The $14.4-billion Canadian taxpayers contributed to the bailouts of Chrysler LLC and General Motors Corp. was necessary and correct, but future government subsidies to auto makers should be based on the willingness of workers to reduce wages.
That’s one conclusion of a study that examined participation by the federal and Ontario governments in the bailouts, which helped prevent the collapse of the two Detroit companies during the recession and saved about 18,000 of the highest-paying jobs in Canada’s manufacturing industry.
“The economic costs of the closure of GM’s and Chrysler’s Canadian operations in 2009 would have far outweighed those incurred by the federal and Ontario treasuries in providing the funding,” says an analysis done for the Montreal-based Institute for Research on Public Policy (IRPP) that will be released Wednesday.
Had the governments not been involved, 100,000 jobs would have vanished.
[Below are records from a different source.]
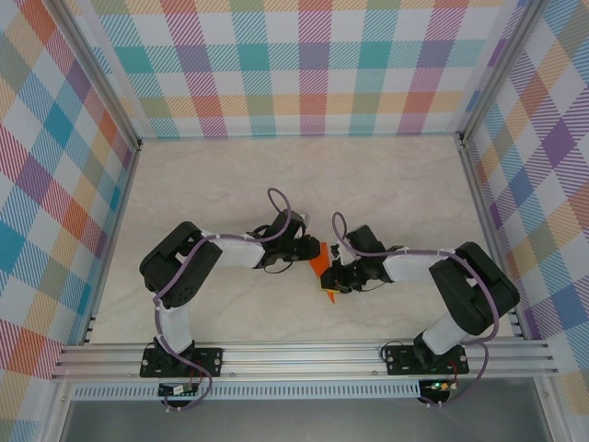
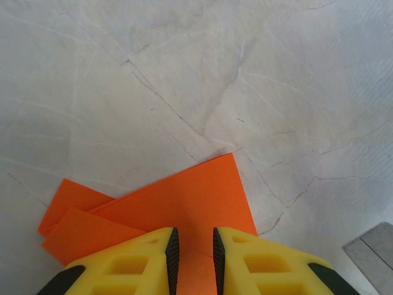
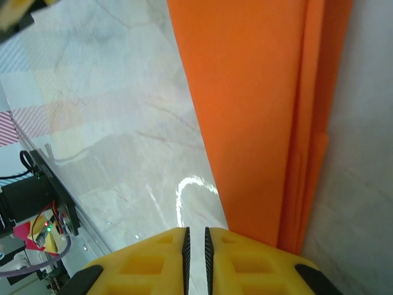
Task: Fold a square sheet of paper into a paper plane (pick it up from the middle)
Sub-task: Fold the wing for the fifth time at the center of the table.
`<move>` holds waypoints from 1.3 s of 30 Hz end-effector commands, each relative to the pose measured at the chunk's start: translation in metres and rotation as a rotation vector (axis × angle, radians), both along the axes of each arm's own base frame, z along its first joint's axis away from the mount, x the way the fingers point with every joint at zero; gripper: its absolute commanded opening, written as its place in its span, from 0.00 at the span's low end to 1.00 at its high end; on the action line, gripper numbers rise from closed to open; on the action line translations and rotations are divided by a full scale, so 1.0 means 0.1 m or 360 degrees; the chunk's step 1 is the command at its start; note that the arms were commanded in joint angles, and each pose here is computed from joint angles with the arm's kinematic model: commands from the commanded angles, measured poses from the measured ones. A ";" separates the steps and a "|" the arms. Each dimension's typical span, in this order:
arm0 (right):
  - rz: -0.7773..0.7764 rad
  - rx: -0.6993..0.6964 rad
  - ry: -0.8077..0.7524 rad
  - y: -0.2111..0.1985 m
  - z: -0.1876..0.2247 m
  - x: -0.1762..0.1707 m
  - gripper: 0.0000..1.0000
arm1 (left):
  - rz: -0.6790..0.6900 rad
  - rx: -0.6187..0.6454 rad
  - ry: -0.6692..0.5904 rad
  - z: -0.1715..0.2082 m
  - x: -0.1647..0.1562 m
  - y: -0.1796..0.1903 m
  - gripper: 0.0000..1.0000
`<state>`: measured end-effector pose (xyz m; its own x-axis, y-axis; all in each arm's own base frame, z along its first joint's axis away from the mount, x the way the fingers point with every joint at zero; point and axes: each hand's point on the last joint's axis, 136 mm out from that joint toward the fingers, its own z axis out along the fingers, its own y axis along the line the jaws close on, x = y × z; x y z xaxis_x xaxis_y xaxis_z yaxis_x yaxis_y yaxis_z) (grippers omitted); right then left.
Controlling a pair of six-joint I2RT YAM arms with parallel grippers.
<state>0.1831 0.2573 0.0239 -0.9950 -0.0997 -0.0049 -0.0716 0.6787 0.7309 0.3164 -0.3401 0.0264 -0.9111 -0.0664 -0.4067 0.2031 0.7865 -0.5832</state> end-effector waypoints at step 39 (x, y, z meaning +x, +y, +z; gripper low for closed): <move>0.0018 -0.0085 -0.0105 0.02 -0.03 0.17 0.21 | -0.0004 0.0161 0.0144 -0.37 -0.19 0.16 0.25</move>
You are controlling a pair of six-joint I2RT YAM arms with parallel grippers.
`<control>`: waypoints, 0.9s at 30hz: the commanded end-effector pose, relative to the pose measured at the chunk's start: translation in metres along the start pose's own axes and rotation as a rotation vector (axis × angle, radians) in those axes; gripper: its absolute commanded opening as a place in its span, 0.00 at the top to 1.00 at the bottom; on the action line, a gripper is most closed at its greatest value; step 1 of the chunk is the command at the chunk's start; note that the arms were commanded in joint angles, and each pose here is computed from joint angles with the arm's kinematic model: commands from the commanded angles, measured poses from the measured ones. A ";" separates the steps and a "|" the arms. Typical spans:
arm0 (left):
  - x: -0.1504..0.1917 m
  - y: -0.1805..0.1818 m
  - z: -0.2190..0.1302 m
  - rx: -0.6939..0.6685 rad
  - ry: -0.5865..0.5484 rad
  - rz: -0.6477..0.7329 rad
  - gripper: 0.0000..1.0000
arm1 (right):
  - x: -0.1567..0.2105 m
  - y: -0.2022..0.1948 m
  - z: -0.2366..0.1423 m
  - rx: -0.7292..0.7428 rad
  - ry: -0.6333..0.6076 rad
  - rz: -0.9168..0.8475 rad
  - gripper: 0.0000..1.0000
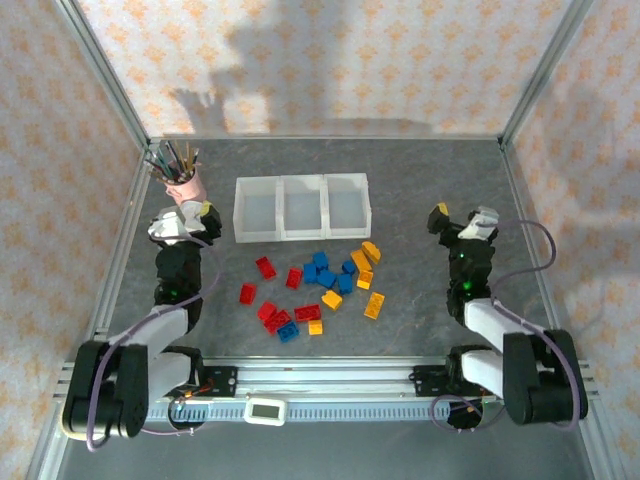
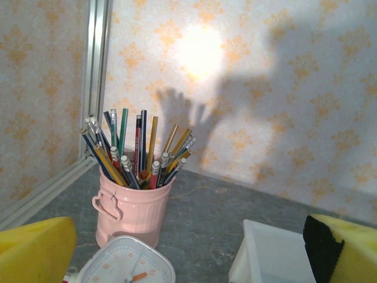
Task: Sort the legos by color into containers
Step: Pick up the lego from the middle-left of the table.
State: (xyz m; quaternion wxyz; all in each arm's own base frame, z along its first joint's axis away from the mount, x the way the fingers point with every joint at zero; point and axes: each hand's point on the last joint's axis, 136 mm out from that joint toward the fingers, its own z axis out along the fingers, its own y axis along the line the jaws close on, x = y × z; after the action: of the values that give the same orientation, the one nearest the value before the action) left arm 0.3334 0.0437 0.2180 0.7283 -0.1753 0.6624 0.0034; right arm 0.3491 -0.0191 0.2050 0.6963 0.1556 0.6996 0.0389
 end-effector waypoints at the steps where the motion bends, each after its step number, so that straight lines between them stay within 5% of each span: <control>1: 0.005 0.010 -0.001 -0.061 0.066 -0.138 0.00 | -0.004 -0.008 -0.002 0.067 0.054 0.171 0.00; 3: 0.004 0.012 -0.003 -0.086 0.096 -0.212 0.00 | -0.003 -0.018 -0.007 0.144 0.086 0.286 0.00; 12: 0.014 0.003 -0.013 -0.052 0.192 -0.322 0.01 | 0.020 -0.001 -0.018 0.063 0.237 0.333 0.00; 27: 0.039 -0.099 -0.049 0.296 0.496 -0.313 0.01 | 0.053 0.066 -0.034 -0.141 0.514 0.236 0.00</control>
State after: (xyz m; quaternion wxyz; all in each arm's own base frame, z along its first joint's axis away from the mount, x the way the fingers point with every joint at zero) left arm 0.3197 -0.0467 0.1993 0.5795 -0.1893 0.7609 -0.2220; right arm 0.3288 0.0473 0.1719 0.5204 0.1977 0.8078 0.1937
Governments would have faced an average of $2.2-billion in extra spending annually between 2010 and 2014, and $2.9-billion between 2015 and 2025, the analysis found.
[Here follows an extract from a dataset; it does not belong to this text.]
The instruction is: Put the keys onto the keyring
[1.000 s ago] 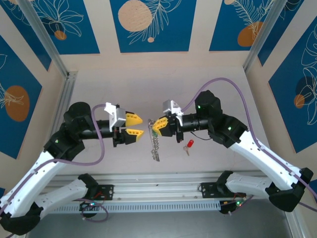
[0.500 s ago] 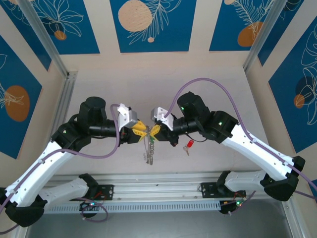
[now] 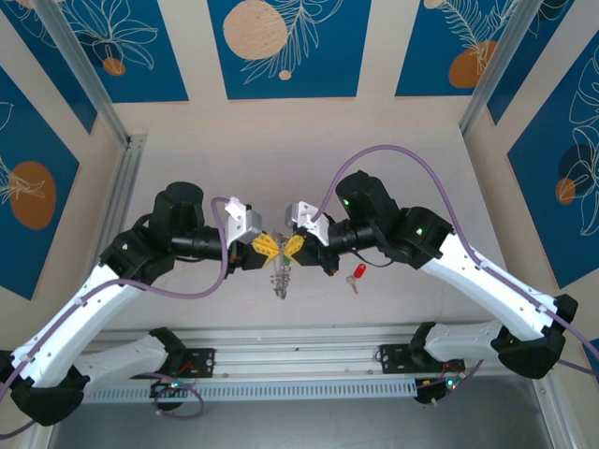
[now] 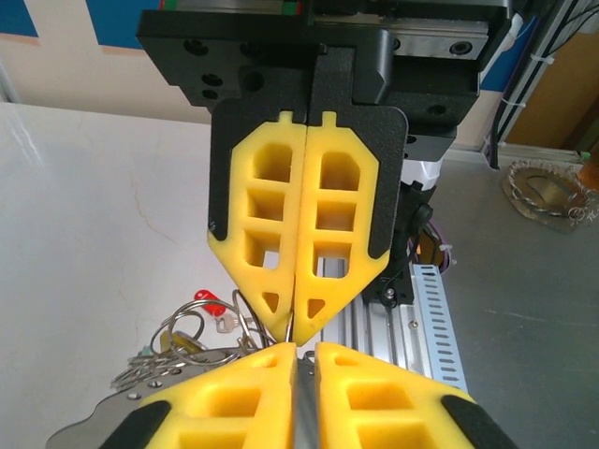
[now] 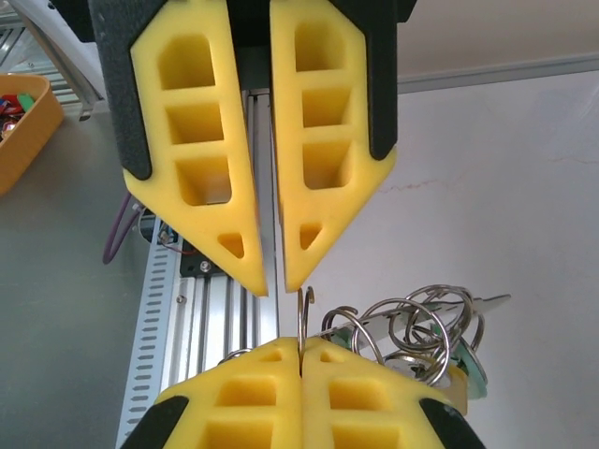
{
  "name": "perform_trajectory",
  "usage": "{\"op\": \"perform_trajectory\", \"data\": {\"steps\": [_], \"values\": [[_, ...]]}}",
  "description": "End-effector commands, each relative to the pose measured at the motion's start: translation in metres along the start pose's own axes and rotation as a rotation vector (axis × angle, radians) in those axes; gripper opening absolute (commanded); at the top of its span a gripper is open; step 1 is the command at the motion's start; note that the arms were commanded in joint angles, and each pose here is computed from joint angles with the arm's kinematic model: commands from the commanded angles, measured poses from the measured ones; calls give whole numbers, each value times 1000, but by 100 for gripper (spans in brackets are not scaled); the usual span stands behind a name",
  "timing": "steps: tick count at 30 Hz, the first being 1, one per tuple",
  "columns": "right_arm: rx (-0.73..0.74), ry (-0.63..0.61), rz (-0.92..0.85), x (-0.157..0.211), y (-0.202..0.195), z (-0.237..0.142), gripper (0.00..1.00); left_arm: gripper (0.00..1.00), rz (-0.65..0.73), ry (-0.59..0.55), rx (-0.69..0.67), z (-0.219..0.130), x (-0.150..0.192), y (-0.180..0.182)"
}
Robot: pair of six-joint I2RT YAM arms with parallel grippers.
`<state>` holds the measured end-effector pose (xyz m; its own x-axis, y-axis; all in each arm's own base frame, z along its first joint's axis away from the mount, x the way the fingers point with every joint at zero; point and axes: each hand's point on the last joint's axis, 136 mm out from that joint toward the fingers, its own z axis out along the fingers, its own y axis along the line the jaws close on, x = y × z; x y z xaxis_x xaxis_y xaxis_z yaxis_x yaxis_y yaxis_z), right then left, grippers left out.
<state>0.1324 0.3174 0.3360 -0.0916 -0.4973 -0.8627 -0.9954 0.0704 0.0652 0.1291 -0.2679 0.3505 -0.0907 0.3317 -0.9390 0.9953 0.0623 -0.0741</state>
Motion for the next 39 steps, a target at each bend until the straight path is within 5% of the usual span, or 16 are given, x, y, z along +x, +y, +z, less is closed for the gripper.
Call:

But a recommendation that auto assembly-line workers agree to reduce their wages – which at more than $30 an hour are about $10 higher than average manufacturing pay – is proving controversial.
That suggestion comes as the Canadian Auto Workers union faces growing pressure from the Detroit Three auto makers to eliminate annual wage increases and replace them with pay based on companies’ profits.
The principle of pay based on profit became more prominent last year in contracts between the companies and the United Auto Workers union.
Senior executives – notably Chrysler chief executive Sergio Marchionne – have stated that wages at their Canadian operations also need to be based on profit-sharing instead of annual percentage wage increases.
That view is steadfastly opposed by the CAW, which divorced itself from the UAW in the 1980s. in part because the Canadian division of what was then a North America-wide union refused to trade hourly wage increases for profit sharing.
The auto makers will hold up the new UAW contract during negotiations that start this summer and insist the CAW match it, CAW president Ken Lewenza said in an interview this month.
“They’ve been throwing the UAW contract at us for 10 years,” he said.
The IRPP study says “proactive behaviour by Canadian workers to agree to concessions on pay would be more successful in preserving jobs in the industry than reactive behaviour focused on resistance.”
The premium in auto workers’ wages above average manufacturing wages in Canada is unsustainable, University of Ottawa economics professor Leslie Shiell and Robin Somerville, a director with the Centre for Spatial Economics in Ottawa, argue in the study.
They said competition from lower-wage jurisdictions such as Mexico, China and the southern United States poses a big threat to wages in Canada.
Jim Stanford, the CAW’s economist, argued in a separate commentary attached to the IRPP study that auto workers’ wages everywhere in the world are higher than average manufacturing wages.
“If investment subsidies are necessitated by high wages, why are even larger subsidies offered in jurisdictions where auto wages are much lower than they are in Canada?” Mr. Stanford asked.
The IRPP study also examined federal and Ontario loan and grant programs that have paid out $1.43-billion to auto companies and parts suppliers between 2004 and 2011, which generated about $9-billion worth of investments.
It says the amount of government money for every job saved or created by those investments ranged from $13,975 to $212,946.